Problem details: Using the data below, set down every line from the one containing "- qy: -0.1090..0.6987" through the one containing "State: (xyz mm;", inclusive and unchanged. Pictures are to be skipped.

[Source data]
-=-=-

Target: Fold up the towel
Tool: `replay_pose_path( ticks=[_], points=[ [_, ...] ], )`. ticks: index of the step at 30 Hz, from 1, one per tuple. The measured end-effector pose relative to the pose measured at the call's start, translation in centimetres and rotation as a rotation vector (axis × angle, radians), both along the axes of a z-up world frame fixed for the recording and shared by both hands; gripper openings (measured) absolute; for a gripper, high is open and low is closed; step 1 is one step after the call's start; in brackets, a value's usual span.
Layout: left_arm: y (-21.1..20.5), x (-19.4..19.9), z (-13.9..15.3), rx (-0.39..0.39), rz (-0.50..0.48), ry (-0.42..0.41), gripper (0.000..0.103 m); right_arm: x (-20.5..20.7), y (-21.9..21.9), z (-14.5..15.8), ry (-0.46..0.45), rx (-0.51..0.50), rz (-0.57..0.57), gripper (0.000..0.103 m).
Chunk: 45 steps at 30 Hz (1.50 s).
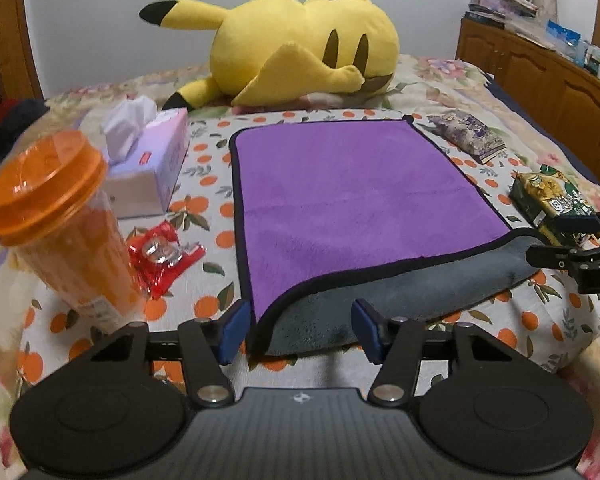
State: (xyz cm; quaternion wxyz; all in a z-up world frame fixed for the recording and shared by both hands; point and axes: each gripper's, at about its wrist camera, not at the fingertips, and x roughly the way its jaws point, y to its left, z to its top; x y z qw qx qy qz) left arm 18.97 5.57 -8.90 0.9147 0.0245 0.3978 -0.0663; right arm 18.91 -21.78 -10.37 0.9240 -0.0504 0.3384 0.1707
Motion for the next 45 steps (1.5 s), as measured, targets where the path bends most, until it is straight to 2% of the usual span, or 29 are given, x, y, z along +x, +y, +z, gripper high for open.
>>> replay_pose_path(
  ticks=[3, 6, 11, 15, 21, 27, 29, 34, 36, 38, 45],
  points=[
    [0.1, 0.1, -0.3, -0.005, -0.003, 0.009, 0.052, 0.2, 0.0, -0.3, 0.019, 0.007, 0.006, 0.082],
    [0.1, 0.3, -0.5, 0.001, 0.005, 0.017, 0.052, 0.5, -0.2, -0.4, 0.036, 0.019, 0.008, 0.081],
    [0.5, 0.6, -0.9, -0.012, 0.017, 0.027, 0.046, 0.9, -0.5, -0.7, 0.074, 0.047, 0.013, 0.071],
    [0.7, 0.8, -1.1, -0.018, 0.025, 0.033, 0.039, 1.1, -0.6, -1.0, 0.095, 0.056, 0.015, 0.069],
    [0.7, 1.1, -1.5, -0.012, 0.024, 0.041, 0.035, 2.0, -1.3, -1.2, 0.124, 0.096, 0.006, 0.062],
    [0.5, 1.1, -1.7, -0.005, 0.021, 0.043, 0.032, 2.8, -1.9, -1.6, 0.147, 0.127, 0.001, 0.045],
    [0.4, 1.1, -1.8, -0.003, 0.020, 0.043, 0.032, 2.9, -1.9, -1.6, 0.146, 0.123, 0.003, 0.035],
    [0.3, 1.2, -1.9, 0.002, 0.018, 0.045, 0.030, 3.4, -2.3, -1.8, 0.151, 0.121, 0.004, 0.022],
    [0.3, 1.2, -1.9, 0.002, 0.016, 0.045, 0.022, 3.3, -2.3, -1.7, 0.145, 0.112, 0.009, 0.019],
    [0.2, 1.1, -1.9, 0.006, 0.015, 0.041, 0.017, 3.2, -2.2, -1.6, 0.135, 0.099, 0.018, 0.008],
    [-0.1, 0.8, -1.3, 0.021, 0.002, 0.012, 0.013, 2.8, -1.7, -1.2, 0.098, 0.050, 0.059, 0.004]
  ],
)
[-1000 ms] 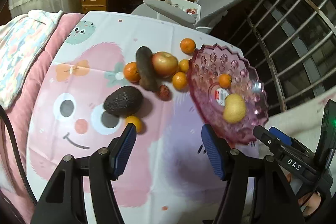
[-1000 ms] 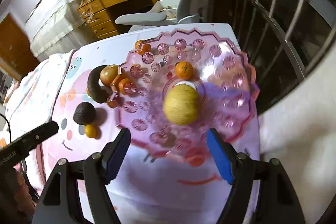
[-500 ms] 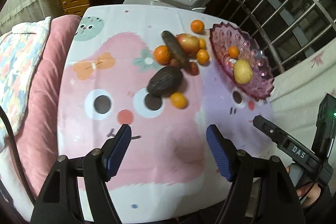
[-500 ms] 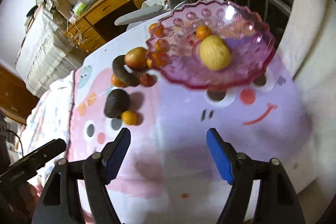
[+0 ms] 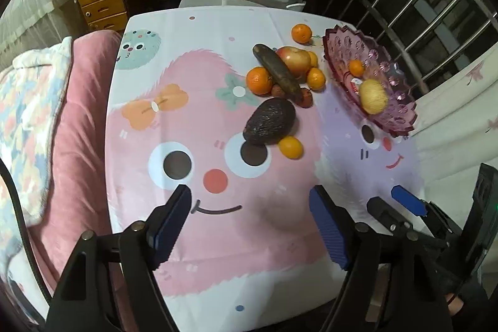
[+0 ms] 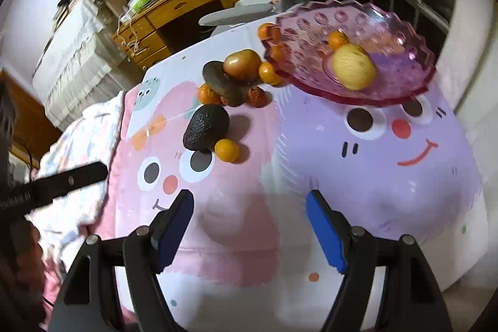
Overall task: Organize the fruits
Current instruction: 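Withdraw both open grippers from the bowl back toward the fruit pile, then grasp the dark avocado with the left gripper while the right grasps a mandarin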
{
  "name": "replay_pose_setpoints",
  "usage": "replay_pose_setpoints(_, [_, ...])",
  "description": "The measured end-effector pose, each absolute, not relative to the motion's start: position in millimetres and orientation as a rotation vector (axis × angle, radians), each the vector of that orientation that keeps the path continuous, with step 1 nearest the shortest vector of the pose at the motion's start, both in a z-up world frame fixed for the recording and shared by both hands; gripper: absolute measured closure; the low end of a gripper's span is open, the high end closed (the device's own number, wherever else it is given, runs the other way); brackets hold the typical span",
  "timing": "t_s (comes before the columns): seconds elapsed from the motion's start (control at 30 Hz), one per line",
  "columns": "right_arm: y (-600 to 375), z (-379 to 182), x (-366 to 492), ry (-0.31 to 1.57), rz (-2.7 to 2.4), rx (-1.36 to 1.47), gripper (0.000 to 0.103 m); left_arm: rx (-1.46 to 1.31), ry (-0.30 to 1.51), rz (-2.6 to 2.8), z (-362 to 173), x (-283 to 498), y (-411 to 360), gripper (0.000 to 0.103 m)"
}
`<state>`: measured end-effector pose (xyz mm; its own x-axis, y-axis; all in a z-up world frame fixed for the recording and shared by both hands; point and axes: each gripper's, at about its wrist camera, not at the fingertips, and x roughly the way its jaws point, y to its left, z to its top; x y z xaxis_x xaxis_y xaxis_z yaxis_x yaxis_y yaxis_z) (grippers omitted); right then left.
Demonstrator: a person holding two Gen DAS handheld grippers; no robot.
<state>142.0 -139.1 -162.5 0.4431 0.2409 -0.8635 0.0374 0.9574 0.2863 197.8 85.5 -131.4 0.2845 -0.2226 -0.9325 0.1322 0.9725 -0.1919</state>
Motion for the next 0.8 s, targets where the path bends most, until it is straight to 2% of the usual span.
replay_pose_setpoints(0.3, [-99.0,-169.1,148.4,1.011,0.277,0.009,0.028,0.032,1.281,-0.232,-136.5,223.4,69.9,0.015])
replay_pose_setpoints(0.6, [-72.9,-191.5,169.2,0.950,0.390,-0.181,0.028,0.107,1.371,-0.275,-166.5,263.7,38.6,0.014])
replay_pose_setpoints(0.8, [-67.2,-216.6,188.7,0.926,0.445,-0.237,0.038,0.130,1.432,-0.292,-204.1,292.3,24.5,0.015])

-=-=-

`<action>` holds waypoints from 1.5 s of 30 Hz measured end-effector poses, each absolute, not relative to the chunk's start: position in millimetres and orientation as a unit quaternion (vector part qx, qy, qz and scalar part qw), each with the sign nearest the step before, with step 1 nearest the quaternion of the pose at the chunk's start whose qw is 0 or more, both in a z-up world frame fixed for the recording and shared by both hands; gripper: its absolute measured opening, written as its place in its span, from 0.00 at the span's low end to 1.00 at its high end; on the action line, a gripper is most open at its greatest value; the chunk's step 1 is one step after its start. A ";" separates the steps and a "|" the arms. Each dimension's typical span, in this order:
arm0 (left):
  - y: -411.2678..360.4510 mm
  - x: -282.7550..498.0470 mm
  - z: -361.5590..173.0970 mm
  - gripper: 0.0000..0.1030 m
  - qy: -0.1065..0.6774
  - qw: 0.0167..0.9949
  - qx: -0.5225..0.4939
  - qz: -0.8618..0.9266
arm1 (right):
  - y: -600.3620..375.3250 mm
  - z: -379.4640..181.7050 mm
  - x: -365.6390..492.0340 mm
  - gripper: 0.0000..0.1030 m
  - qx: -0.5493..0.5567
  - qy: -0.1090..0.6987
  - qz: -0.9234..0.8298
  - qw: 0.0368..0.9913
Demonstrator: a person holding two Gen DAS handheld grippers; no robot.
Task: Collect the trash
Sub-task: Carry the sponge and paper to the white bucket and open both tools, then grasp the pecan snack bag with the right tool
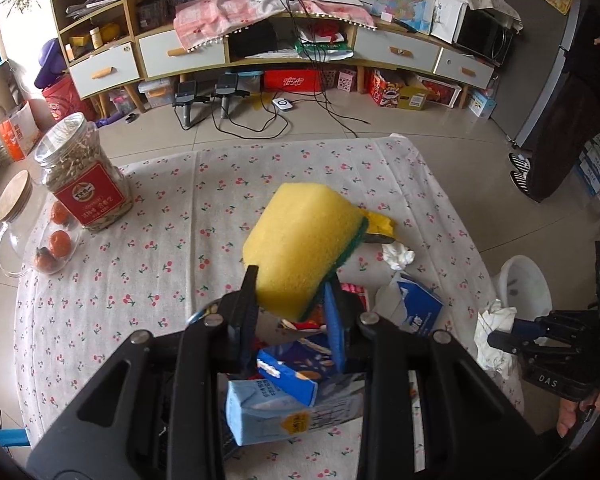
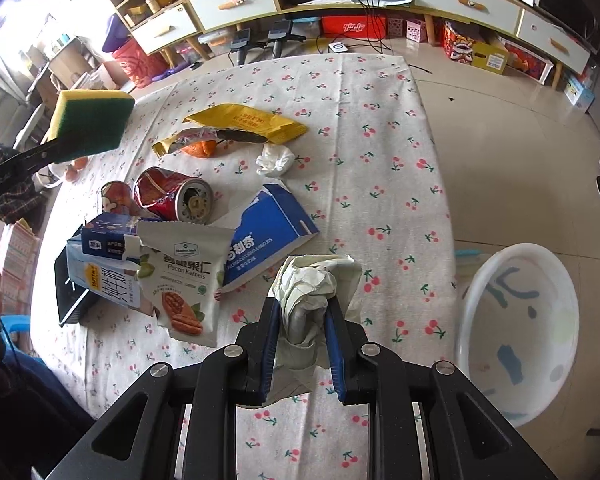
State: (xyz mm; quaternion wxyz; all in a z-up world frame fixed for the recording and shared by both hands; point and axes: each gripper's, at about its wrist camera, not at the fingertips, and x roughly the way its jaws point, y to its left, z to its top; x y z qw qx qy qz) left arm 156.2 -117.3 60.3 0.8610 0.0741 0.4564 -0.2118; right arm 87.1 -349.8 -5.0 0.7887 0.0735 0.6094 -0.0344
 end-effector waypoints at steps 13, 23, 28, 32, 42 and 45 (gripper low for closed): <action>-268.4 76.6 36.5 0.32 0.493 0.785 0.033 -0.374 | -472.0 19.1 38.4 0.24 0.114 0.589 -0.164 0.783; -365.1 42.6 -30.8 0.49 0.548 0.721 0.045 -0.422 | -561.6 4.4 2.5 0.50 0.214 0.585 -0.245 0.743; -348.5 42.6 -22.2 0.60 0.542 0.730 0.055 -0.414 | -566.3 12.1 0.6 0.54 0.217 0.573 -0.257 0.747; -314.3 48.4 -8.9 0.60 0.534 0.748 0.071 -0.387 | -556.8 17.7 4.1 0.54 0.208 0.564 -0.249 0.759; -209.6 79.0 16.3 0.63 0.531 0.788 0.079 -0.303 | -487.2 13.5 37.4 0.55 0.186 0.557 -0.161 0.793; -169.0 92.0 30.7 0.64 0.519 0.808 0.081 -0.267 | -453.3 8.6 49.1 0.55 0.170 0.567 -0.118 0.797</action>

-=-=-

Result:
  - qy: -0.1090..0.6987
  - qz: -0.9234..0.8298
  - qw: 0.0368..0.9913
Demonstrator: a person holding two Gen DAS handheld grippers; no robot.
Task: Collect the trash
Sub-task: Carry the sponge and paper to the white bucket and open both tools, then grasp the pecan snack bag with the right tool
State: (xyz mm; quaternion wxyz; all in a z-up world frame fixed for the recording and shared by both hands; point and axes: each gripper's, at about its wrist camera, not at the fingertips, and x roughly the way its jaws point, y to its left, z to its top; x y z qw qx qy qz) left arm 156.2 -117.3 60.3 0.8610 0.0741 0.4564 -0.2118; right arm 87.1 -349.8 -5.0 0.7887 0.0735 0.6094 -0.0344

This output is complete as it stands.